■ WHAT THE TASK REQUIRES:
Only lines that contain the word "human" are to be returned from the data below.

■ MATERIAL FOR THIS EXERCISE:
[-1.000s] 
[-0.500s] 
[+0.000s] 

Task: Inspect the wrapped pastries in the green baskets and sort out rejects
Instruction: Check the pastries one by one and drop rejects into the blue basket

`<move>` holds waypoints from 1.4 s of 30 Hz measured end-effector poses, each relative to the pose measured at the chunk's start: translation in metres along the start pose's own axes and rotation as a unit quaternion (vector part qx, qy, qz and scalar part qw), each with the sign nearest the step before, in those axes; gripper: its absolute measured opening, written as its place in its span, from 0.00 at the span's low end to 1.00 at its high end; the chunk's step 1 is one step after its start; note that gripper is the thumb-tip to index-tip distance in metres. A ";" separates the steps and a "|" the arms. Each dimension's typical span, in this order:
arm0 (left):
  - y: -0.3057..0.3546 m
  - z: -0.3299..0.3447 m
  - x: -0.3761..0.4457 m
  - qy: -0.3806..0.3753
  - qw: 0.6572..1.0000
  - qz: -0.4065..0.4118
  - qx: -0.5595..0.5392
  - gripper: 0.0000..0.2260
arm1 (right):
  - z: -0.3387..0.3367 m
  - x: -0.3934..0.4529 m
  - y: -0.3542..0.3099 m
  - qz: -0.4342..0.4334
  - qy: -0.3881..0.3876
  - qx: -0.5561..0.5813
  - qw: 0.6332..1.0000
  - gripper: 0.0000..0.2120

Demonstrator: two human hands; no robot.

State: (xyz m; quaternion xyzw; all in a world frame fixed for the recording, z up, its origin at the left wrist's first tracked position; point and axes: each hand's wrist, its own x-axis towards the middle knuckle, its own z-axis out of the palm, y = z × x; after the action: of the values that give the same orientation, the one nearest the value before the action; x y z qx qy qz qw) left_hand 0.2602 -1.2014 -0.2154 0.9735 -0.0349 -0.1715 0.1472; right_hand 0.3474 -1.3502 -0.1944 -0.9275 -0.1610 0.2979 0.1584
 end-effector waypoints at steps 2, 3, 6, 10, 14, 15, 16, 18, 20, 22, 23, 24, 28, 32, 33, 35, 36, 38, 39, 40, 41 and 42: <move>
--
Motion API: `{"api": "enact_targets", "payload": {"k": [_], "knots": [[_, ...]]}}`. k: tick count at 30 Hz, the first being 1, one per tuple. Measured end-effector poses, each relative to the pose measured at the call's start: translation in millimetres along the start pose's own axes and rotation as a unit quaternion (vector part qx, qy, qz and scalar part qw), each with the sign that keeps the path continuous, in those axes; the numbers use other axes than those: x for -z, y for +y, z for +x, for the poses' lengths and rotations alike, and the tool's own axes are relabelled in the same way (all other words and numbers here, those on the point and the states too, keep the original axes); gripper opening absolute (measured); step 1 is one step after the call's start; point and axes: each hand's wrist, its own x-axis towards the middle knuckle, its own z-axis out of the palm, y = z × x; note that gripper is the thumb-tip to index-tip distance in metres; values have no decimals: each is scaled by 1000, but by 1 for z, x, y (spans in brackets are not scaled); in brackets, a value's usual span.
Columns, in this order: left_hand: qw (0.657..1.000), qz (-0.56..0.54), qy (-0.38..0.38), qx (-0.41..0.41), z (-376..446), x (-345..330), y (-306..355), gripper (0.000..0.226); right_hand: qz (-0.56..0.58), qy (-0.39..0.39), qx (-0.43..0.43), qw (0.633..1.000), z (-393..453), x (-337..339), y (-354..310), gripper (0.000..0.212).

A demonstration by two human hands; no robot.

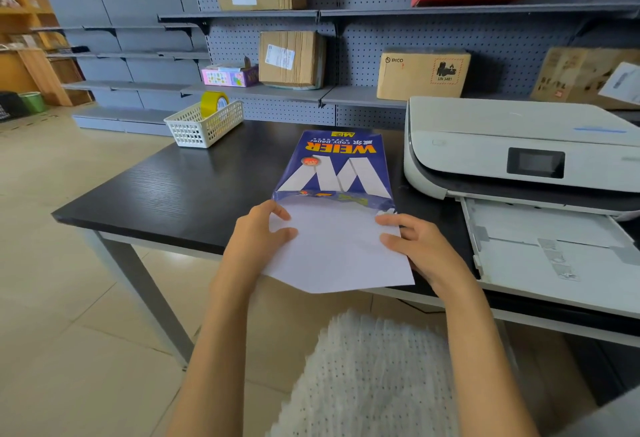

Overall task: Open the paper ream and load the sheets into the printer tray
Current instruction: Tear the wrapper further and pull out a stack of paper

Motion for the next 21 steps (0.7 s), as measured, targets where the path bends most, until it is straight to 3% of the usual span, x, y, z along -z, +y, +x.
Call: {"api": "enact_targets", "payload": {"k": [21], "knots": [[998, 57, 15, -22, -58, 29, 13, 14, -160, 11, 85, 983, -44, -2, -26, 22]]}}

■ RESPONSE TO THIS TASK:
Demonstrator: two human hands; no robot.
A demonstration by two human hands; no robot.

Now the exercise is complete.